(65a) Application of Design of Experiment Based Approach in Coatings Research

Latex paints are complex formulations wherein a large number of ingredients are mixed and stabilized to optimize performance against multiple responses related to protection and aesthetics of substrates. Interactions among formulation parameters such as the binder type, additive package, percent volume solids, and pigment volume concentration significantly impact the final paint performance. In order to understand these complex interactions, a design-of-experiments approach can be leveraged to probe multiple factors and their higher order interactions while minimizing the requisite number of samples needed for study. Here we use such an approach to build predictive models for film performance properties across a range of formulation factors and also estimate the trends and associations of these factors.

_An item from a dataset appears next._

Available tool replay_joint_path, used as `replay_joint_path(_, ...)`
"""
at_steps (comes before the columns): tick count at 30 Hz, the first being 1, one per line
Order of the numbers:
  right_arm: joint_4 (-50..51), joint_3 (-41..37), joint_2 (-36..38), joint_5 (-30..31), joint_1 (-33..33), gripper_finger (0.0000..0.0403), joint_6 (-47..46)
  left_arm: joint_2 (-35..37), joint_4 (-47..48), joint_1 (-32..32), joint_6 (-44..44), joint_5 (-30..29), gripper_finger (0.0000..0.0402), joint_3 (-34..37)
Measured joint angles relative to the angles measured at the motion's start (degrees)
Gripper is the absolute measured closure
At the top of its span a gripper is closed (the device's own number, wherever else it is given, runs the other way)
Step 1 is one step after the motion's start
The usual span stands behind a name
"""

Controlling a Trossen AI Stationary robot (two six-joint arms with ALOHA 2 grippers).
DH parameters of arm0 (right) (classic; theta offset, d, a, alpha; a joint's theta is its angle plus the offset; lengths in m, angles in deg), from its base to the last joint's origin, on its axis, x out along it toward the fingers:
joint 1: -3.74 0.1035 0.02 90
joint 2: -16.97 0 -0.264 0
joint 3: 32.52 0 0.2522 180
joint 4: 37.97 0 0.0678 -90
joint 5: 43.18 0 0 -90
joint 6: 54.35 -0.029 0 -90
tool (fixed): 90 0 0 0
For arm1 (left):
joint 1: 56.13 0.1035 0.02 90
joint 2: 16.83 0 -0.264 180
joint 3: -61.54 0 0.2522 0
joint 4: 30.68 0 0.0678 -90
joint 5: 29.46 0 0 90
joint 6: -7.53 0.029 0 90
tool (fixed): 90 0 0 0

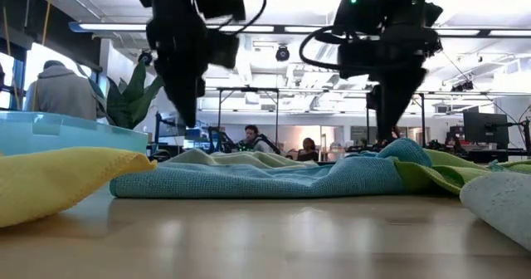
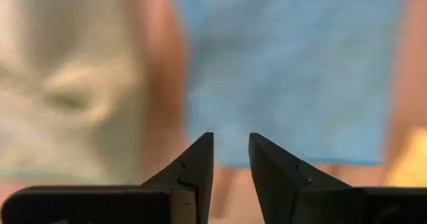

Two case studies are discussed showcasing optimal design-of-experiments strategies, applying Taylor-Series Expansion estimation models encompassing main effects and higher order interaction terms involving multiple factors and levels. The first study focuses on applied hiding and surface smoothness of a final applied film where rheology modifier types, levels, and volume solids of the paint formulations vary. The second study focuses on the impact of blending latexes of two different chemistries on multiple paint properties utilizing high throughput methodologies. In both studies, predictive models estimate the trends in the responses associated with the variables. Optimized levels identified for significant factors are validated to achieve a targeted balance of properties.